Becker Muscular Dystrophy and Nephrotic-Range Proteinuria: Chance or True Association?

Abstract

Aims/Background Improved life expectancy has led to an increased recognition of kidney dysfunction as a common complication in adults with Duchenne muscular dystrophy (DMD). However, data on renal impairment with Becker muscular dystrophy (BMD) especially in pediatric populations, and remains scarce. Case Presentation We present the case of a 5-year-old male with a two-month history of foamy urine. Laboratory investigations revealed nephrotic-range proteinuria and elevated serum creatine kinase (CK) levels. A subsequent muscle biopsy and genetic analysis confirmed the diagnosis of BMD. Results The patient accepted oral deflazacort for two months.
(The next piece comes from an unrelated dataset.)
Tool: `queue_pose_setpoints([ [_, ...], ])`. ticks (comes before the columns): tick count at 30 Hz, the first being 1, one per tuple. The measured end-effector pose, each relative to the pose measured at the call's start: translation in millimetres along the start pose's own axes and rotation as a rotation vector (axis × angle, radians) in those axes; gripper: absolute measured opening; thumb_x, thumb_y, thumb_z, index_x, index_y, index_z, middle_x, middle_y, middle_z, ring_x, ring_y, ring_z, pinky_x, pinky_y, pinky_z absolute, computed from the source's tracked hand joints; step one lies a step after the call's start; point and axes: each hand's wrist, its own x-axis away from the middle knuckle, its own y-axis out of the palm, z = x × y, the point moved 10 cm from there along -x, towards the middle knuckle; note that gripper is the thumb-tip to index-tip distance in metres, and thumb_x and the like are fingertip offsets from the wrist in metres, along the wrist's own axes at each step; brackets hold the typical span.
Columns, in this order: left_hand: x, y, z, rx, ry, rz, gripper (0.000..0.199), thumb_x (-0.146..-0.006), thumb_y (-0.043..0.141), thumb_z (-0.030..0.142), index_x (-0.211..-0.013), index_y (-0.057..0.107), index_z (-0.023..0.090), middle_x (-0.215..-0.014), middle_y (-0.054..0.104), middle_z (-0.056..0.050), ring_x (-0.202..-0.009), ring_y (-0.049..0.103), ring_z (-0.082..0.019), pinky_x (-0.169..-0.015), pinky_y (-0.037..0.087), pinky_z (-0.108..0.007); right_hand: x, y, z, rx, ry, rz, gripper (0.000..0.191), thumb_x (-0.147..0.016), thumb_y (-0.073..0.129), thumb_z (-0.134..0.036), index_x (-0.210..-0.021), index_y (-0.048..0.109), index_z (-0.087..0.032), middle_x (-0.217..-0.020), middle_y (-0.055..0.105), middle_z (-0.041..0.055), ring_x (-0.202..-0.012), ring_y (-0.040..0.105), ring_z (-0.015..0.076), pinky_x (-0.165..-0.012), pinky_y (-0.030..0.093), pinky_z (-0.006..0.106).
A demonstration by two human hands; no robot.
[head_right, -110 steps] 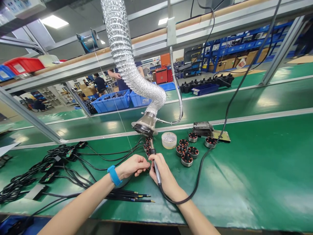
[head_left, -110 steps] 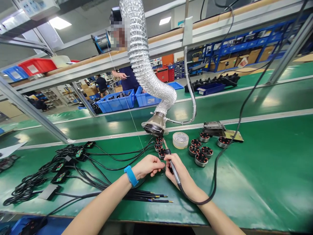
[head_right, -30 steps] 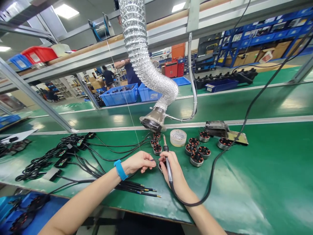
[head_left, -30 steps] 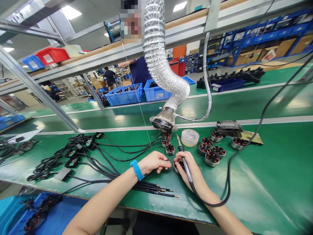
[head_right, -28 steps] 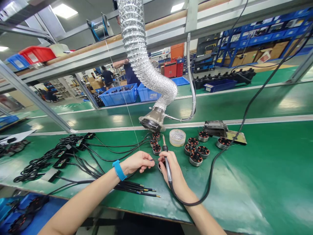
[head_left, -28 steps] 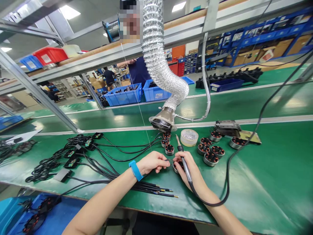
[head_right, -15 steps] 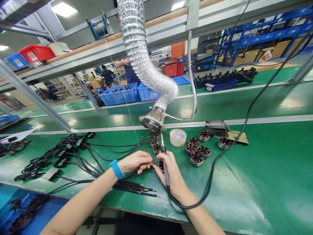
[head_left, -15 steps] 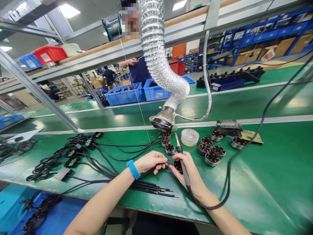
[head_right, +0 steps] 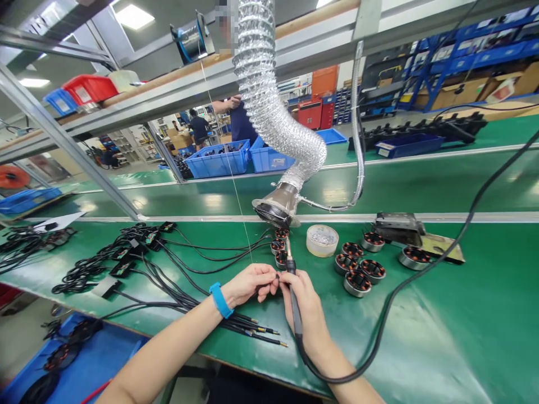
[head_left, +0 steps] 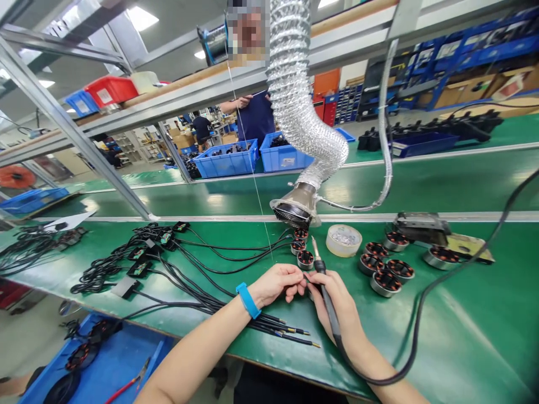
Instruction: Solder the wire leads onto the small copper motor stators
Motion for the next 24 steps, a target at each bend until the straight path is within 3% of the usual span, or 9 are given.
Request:
queue_pose_setpoints([
  [7, -3, -12.0, 18, -0.296, 0.001, 0.090, 0.053, -0.078, 0.066, 0.061, -0.085, 0.061, 0.009, -0.068, 0.059, -0.001, -0.047, 0.049, -0.006, -0.046, 0.042, -0.020, 0, 1, 6, 0.008, 0.017, -0.022, 0.022, -0.099, 0.050, -0.018, -0.120, 0.049, -0.024, -0.129, 0.053, 0.0088, -0.120, 0.056, 0.0195, -0.101, 0.048, 0.033],
  [9, 0, -18.2, 34, -0.458, 0.037, 0.147, 0.047, -0.084, 0.061, 0.056, -0.086, 0.064, 0.009, -0.072, 0.061, -0.003, -0.054, 0.053, -0.008, -0.052, 0.045, -0.021, 0, -2, 7, 0.059, 0.026, -0.031, 0.025, -0.098, 0.056, -0.024, -0.122, 0.049, -0.024, -0.131, 0.051, 0.0099, -0.119, 0.056, 0.0221, -0.100, 0.049, 0.036],
  [14, 23, -39.0, 90, -0.973, 0.308, 0.442, 0.026, -0.090, 0.057, 0.037, -0.090, 0.070, 0.015, -0.085, 0.065, -0.003, -0.070, 0.055, -0.010, -0.066, 0.043, -0.023, 3, -10, 9, 0.221, 0.066, -0.007, 0.030, -0.096, 0.060, -0.035, -0.121, 0.050, -0.023, -0.123, 0.051, 0.0111, -0.102, 0.062, 0.0248, -0.087, 0.054, 0.038],
  [17, 19, -40.7, 77, -1.197, 0.243, 0.355, 0.019, -0.085, 0.066, 0.034, -0.087, 0.072, 0.016, -0.083, 0.063, -0.003, -0.073, 0.055, -0.013, -0.068, 0.042, -0.025, 2, -8, 12, 0.228, 0.073, -0.015, 0.028, -0.097, 0.057, -0.034, -0.121, 0.049, -0.023, -0.122, 0.049, 0.0113, -0.094, 0.064, 0.0232, -0.080, 0.056, 0.036],
  [20, 13, -42.0, 58, -1.282, 0.196, 0.263, 0.017, -0.087, 0.062, 0.026, -0.077, 0.070, 0.015, -0.079, 0.062, -0.003, -0.075, 0.056, -0.014, -0.073, 0.044, -0.026, -5, -5, 13, 0.242, 0.075, -0.048, 0.028, -0.097, 0.058, -0.031, -0.122, 0.048, -0.023, -0.122, 0.049, 0.0106, -0.093, 0.064, 0.0230, -0.079, 0.057, 0.036],
  [22, 16, -45.2, 60, -1.266, 0.229, 0.308, 0.024, -0.091, 0.055, 0.023, -0.071, 0.066, 0.014, -0.080, 0.061, -0.004, -0.078, 0.056, -0.015, -0.078, 0.045, -0.028, -13, -2, 13, 0.245, 0.070, -0.089, 0.028, -0.095, 0.059, -0.026, -0.121, 0.047, -0.023, -0.122, 0.048, 0.0103, -0.093, 0.064, 0.0227, -0.080, 0.057, 0.035],
  [24, 29, -51.4, 78, -1.193, 0.333, 0.462, 0.027, -0.093, 0.050, 0.023, -0.071, 0.064, 0.014, -0.093, 0.061, -0.007, -0.091, 0.058, -0.017, -0.086, 0.047, -0.030, -21, 2, 13, 0.252, 0.063, -0.149, 0.029, -0.094, 0.059, -0.023, -0.120, 0.047, -0.023, -0.123, 0.048, 0.0102, -0.092, 0.064, 0.0220, -0.080, 0.057, 0.034],
])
Surprisingly, this targeted treatment at BMD not only led to a reduction in CK levels, but also resolved proteinuria during the two-year follow-up. Conclusion This clinical presentation of nephrotic-range proteinuria in pediatric BMD patients is novel and highlights a rare renal manifestation. Chronic kidney impairment in pediatric BMD warrants attention, and the role of kidney biopsy in characterizing DMD/BMD-associated nephropathy should be explored. Given the lifelong and heterogeneous nature of BMD, multicenter study and long-term follow-up are required to better understand the progression, underlying mechanisms, and clinical outcomes of renal complications in these patients.